About this task:
Return the data below exactly, minus the pictures.
══ Dataset content ══
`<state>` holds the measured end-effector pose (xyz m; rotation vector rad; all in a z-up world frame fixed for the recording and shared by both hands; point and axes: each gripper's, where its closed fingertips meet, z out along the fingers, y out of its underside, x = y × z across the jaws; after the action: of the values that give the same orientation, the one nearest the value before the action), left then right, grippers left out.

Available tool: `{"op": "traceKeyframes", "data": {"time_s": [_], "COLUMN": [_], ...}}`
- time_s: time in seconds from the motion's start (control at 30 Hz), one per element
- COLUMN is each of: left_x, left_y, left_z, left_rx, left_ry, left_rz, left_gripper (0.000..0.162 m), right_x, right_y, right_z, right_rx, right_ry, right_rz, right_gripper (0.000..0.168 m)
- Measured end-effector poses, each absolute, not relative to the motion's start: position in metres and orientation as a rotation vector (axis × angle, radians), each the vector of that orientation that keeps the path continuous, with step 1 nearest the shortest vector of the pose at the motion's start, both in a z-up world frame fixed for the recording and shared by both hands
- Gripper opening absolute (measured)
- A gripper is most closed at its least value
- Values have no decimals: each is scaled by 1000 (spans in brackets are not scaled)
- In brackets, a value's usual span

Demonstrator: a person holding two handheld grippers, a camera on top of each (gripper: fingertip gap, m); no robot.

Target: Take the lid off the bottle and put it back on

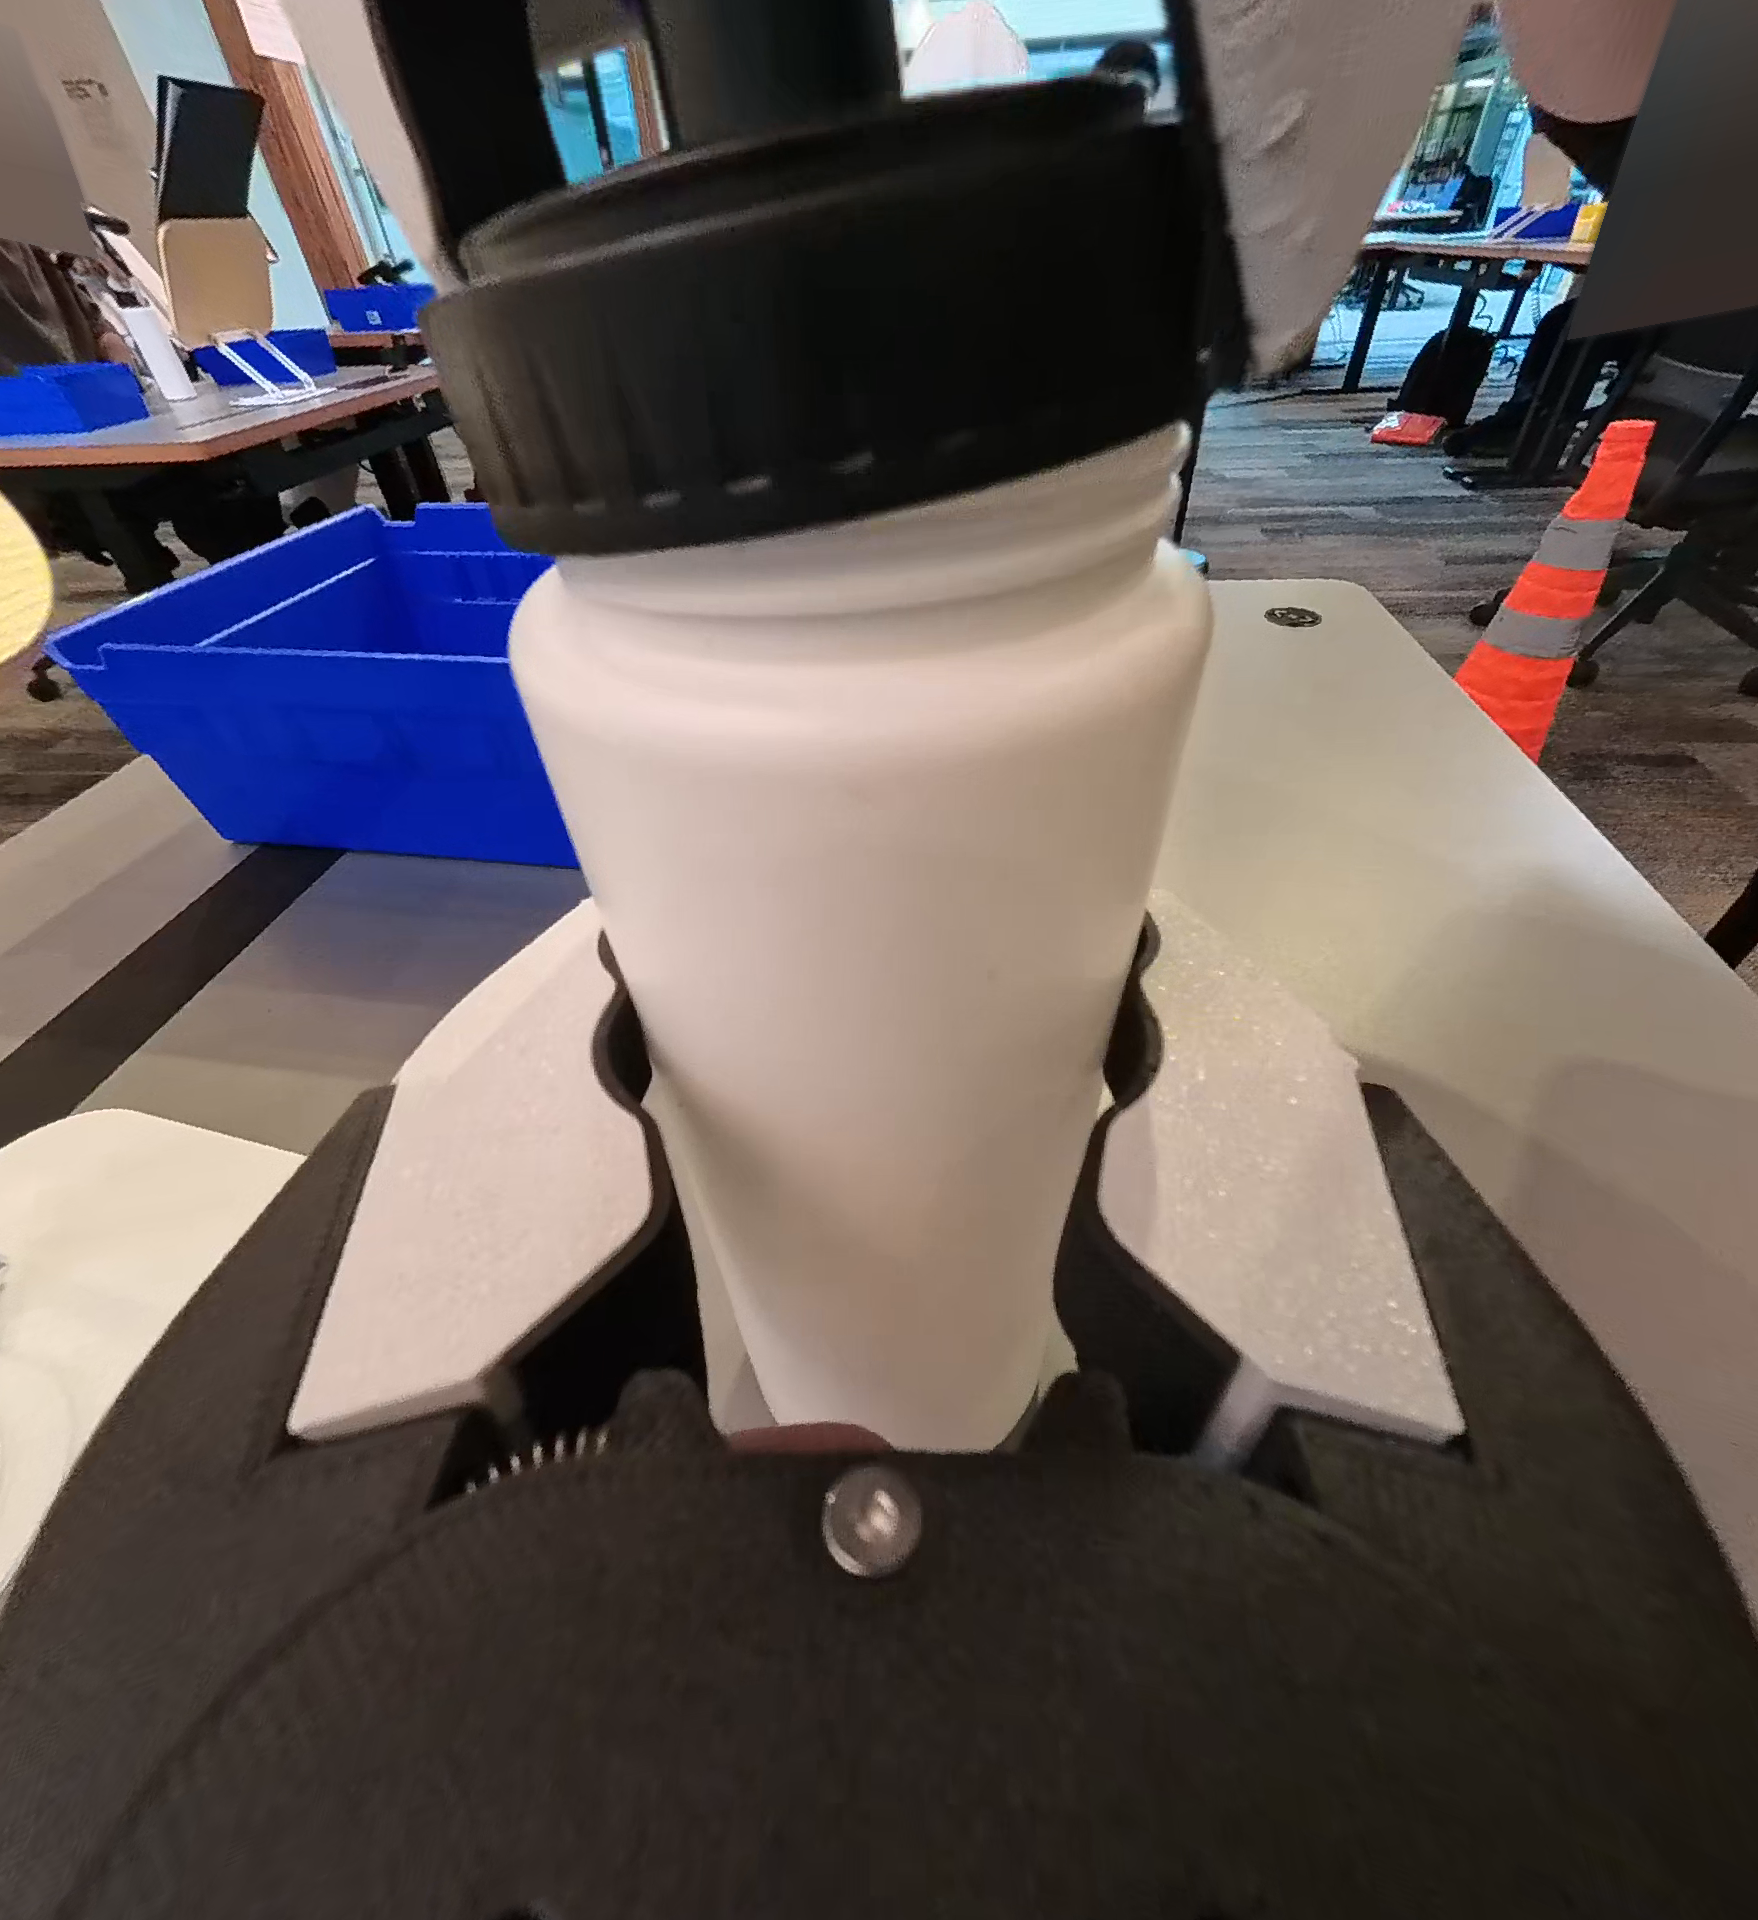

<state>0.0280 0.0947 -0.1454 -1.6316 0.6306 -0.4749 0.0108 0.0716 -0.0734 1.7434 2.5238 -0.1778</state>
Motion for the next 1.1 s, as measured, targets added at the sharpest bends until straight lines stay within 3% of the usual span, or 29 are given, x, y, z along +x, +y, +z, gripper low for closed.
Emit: {"op": "traceKeyframes", "data": {"time_s": [0.67,1.1], "left_x": [28,29], "left_y": [95,95], "left_z": [-145,-145], "left_rx": [-1627,-1629], "left_ry": [629,632], "left_rz": [-482,-481], "left_gripper": [87,87], "right_x": [14,15], "right_y": [76,76], "right_z": [-70,-76], "right_rx": [1253,1326], "right_ry": [3031,2977], "right_rz": [53,-28], "right_gripper": [68,72]}}
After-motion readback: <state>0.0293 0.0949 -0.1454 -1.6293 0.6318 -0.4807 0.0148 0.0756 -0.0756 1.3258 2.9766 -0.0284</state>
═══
Result of the exercise:
`<state>` holds the measured end-effector pose (xyz m; rotation vector rad; all in a z-up world frame fixed for the recording and shared by both hands; point and axes: each gripper's, where its closed fingertips meet, z out along the fingers, y out of its underside, x = y × z across the jaws; after the action: of the values that give the same orientation, the one nearest the value before the action), left then right, grippers left out.

Available tool: `{"op": "traceKeyframes", "data": {"time_s": [_], "COLUMN": [_], ...}}`
- time_s: time in seconds from the motion's start (control at 30 Hz), one per element
- COLUMN is each of: left_x, left_y, left_z, left_rx, left_ry, left_rz, left_gripper (0.000..0.162 m), right_x, right_y, right_z, right_rx, right_ry, right_rz, right_gripper (0.000..0.168 m)
- Measured end-effector poses, each absolute, not relative to the motion's start: position in metres and orientation as a rotation vector (axis × angle, radians), each the vector of that orientation that keeps the path continuous, with step 1 nearest the shortest vector of the pose at the motion's start, both in a z-up world frame fixed for the recording and shared by both hands
- Gripper opening absolute (measured)
- A gripper is most closed at its least value
- Values have no decimals: each is scaled by 1000 (spans in brackets are not scaled)
- In brackets, a value's usual span

Demonstrator: a person holding two handheld grippers, a camera on top of each (gripper: fingertip gap, m); no robot.

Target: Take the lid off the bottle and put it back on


<state>0.0280 0.0947 -0.1454 -1.6316 0.6306 -0.4749 0.0108 0.0716 -0.0734 1.7434 2.5238 -0.1778</state>
Motion for the next 1.1 s, as measured, targets added at the sharpest bends until straight lines stay within 3% of the usual span, or 29 are given, x, y, z along +x, +y, +z, gripper low for closed.
Emit: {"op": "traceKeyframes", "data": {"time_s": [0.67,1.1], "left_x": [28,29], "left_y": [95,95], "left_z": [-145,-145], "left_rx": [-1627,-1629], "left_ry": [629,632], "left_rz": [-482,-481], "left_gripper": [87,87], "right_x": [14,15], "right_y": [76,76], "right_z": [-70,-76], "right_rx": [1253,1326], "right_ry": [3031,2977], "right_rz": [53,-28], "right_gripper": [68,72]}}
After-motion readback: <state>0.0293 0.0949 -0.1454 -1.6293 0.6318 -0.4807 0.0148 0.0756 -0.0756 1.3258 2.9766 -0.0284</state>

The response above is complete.